Huh, well, I guess “Josh uses his dumb blog about comic strips to talk about the infancy narratives in the Bible” year had to come around eventually, and it looks like 2023 is the year! Anyway, a fun fact about the infancy narratives, plural, is that there are two of them, one in the Gospel of Matthew and the other the Gospel of Luke (John and Mark just jump right into Jesus’s baptism and ministry), and they are almost completely different from one another, beyond the basics of the virgin birth happening in Bethlehem. Matthew (and only Matthew) has the killing of the innocents, and the flight into Egypt; there’s no indication in that story that Mary and Joseph aren’t already living in Bethlehem, and it’s explicitly stated that they end up in Nazareth to get away from King Herod’s son and successor. Only Luke has the stuff about Mary and John the Baptist’s mother being cousins, and only Luke has the story about the census bringing the family to Bethlehem and Mary giving birth; afterwards they go home (to Nazareth, in this version) and there’s no mention of Egypt at all.
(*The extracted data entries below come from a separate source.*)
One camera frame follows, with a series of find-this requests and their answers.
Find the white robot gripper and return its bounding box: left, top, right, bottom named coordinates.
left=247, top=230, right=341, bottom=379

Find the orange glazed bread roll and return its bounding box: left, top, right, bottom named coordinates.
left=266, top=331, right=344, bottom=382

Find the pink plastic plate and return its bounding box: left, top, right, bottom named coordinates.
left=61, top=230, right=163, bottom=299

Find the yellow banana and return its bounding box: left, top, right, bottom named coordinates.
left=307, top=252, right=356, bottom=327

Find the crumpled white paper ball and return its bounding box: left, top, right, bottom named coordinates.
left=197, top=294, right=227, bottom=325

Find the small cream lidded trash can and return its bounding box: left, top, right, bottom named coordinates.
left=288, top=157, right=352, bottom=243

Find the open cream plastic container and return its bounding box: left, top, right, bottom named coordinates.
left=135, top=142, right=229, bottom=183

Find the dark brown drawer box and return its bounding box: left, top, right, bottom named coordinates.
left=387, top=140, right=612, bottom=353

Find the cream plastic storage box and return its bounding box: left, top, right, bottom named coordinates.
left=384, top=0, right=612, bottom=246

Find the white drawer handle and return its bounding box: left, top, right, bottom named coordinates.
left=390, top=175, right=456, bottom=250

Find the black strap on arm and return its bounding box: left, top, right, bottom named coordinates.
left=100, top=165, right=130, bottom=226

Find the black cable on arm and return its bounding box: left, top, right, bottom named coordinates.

But because both these stories were canonized, most people have an idea of the infancy narrative that basically just mashes all these incidents together into one sequence. Even the colorful characters that appear together in manger scenes are actually from two completely different stories: the wise men, guided by a star, are in Matthew, while the shepherds, summoned by an angel, are in Luke. This is a long way to get to my point, which is: A GPS joke would’ve worked better with wise men rather than shepherds, right? Like, I guess technically they’re coming in from the fields, but Bethlehem was a pretty small city back then, and the wise men are coming from a completely different country. Frankly, I think whoever wrote this joke is kind of mixing the shepherds and the wise men up, so — and here’s a sentence that I’m frankly proud could be found nowhere else but on Josh reads dot com, your source for newspaper comics and musings on the textual history of Christianity — I firmly believe that today’s Blondie really demonstrates the complex ways that these two contradictory narratives have become a single story in our collective mindset.

Beetle Bailey, 12/21/23

Beetle Bailey is frankly almost as old as the Bible, and its devoted readers have internalized its logic as dogma, so I guess it can get away with doing a strip where Beetle’s like “What if it’s not sunny tomorrow” and then Sarge says “Then I’m going to beat you into unconsciousness.” Doesn’t make it right, though! Doesn’t make it right.

Hi and Lois, 12/21/23

This year, Hi and Lois is letting us know about the real meaning of Christmas: being stiffed by retailers and your boss, and then forcing yourself to attend social obligations with people you hate. I do think that Hi and Thirsty genuinely like each other, or at least have trauma bonded at their job, but you have to admit it’d be pretty funny if the whole gang were saying all this while heading over to the Thurstons, their neighbors and also two of the few people we ever see them interacting with socially.

Pluggers, 12/21/23

If a plugger slips and falls on the ice, and no one is around to hear, because he’s alienated his family with his unhinged Facebook posts and his neighbors with his extremely bad vibes, and then he slowly freezes to death out there, taking his final breath on Christmas morning, vaguely hearing happier people laughing and enjoying each other’s company … wait, what was the question again? Anyway, pluggers, please salt your front walk, I’m begging you.